【昭和の思い出から考える現代の学校プール問題と、水がもたらす本来の輝き】

      

【昭和の思い出から考える現代の学校プール問題と、水がもたらす本来の輝き】

公立学校のプール授業で、生徒たちが笑顔で写っているイメージ画像です。

​夏の訪れとともに、かつてはどこの学校からも聞こえていた子どもたちの歓声と水しぶきの音。昭和の時代に育った私にとって、夏の体育といえばよくも悪くもプール授業が当たり前でした。25メートルを泳ぎ切るために、息継ぎが苦手だった私は息を止め、必死になって水の中を進んだ記憶が今でも鮮明に蘇ります。学校が終われば、小銭を握りしめて150円の市民プールへ駆けていく、そんな水と密接に触れ合う夏が日常でした。
​しかし、現代の教育現場に目を向けると、この夏の風物詩が大きな転換期を迎えています。全国の小中学校でプールの授業を取りやめる、あるいは外部の民間施設へ委託するケースが急速に増えているのです。
​学校がプール授業を中止、あるいは断念せざるを得ない背景には、単なる暑さ対策だけではない、複合的かつ深刻なリスクと課題が存在します。
​第一に挙げられるのが、指導現場における安全管理の限界と人的リソースの不足です。教員の負担増が叫ばれる中、監視の目が一瞬でも逸れれば命に関わるプール授業は、現場の大きな精神的負担となっています。また、近年の猛暑はかつての夏とは異なり、熱中症リスクを高めるため、屋外プールでの授業自体が危険と判断されるケースが増加しています。さらに、昭和の時代に作られた多くの学校プールが老朽化を迎えており、その莫大な維持管理費や修繕費が自治体の財政を圧迫しているという現実的なエビデンスもあります。
​そして、現代のプール授業において見過ごせないのが、生徒たちのメンタルヘルスやプライバシーに関わる問題です。

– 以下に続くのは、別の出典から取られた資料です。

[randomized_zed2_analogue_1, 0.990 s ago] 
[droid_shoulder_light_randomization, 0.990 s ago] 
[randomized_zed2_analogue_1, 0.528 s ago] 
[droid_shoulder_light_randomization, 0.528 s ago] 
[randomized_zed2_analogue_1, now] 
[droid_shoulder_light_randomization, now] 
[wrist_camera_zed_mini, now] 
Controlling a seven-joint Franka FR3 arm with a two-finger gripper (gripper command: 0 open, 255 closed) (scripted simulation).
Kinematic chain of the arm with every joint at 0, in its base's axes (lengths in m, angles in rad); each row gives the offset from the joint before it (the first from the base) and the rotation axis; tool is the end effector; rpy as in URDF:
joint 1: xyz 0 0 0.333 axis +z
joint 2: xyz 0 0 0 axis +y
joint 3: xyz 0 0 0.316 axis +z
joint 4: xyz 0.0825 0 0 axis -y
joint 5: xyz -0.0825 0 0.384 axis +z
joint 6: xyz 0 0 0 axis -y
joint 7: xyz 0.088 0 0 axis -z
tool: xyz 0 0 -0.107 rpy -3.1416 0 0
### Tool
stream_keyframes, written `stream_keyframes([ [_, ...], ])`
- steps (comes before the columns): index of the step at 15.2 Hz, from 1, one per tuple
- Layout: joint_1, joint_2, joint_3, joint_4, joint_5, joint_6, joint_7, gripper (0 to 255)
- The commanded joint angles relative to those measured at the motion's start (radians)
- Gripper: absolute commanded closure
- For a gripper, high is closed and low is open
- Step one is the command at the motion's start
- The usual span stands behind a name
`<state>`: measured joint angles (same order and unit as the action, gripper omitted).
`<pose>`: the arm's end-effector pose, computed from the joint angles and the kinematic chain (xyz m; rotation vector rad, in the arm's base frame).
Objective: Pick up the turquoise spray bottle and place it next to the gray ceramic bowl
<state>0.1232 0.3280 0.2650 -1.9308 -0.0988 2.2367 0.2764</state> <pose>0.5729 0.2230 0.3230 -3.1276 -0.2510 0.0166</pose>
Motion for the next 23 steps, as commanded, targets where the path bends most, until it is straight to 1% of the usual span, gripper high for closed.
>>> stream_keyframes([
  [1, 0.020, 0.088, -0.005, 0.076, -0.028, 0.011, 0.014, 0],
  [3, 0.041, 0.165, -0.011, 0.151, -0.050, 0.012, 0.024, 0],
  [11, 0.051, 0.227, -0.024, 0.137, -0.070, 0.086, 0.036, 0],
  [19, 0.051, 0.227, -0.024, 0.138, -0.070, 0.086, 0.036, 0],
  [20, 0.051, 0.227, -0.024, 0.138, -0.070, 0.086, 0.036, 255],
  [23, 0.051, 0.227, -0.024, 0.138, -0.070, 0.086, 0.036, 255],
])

特に思春期を迎える女子生徒にとって、露出度の高い水着を着用し、周囲の視線に晒されることは、想像以上に大きな心理的ストレスや苦痛を伴います。体型の変化に対する不安や、ジェンダー平等の観点からも、全員一律で同じ水着を着て一斉に泳ぐという従来のスタイルには、強い違和感や拒絶反応を示す学生が少なくありません。こうした精神的な負担軽減への配慮が求められることも、授業の実施を難しくしている要因の一つです。
​安全への配慮、教員の負担軽減、 生徒のプライバシー保護。どれも時代に即した重要な課題であり、中止の判断を下す学校が増えるのも無理のないことかもしれません。しかし、リスクを排除するあまり、子どもたちが水と触れ合う機会そのものを完全に奪ってしまってよいのだろうかという疑問も残ります。
​そんなことを考えていた矢先、私が福祉支援のコンサルティングを行っている障害者デイサービス(通所介護)の事業所から、ある報告が届きました。みんなでサマーランドへ出かけた際の写真です。
​写っているのは、ほとんどが大人の方々ですが、どの方も本当に素晴らしい笑顔を浮かべていました。障害を抱え、日常生活の中で様々な制限や困難と向き合っている皆さんですが、水に身をゆだね、みんなで同じ空間と時間を共有することが、どれほど楽しく、心躍る経験であるかがその表情から痛いほど伝わってきました。
​この笑顔を見た瞬間、私はハッとさせられたのです。水には、言葉や理屈を超えて人を解放し、生き生きとさせる特別な力があります。浮力によって体が軽くなり、普段とは違う感覚を味わうことは、心身のリフレッシュだけでなく、豊かな感性を育む大切な機会です。それは学校教育の場においても、決して軽視してはならない価値ではないでしょうか。
​危険だから、負担が大きいからと、すべての可能性に蓋をしてしまうのではなく、課題を克服しながら「水に触れる喜び」を守る道を探すこと。例えば、民間施設の屋内プールを活用すれば、天候や熱中症のリスクを抑え、プライバシーに配慮した環境で安全に指導を行うことができます。
時代の変化に伴うリスクや学生たちのメンタルな課題に深く寄り添いながらも、人間にとって大切な「笑顔になれる時間」をどう確保していくか。現代の学校プール問題は、効率性や安全管理の先にある、教育の本質的な豊かさを私たちに問いかけているように思えてなりません。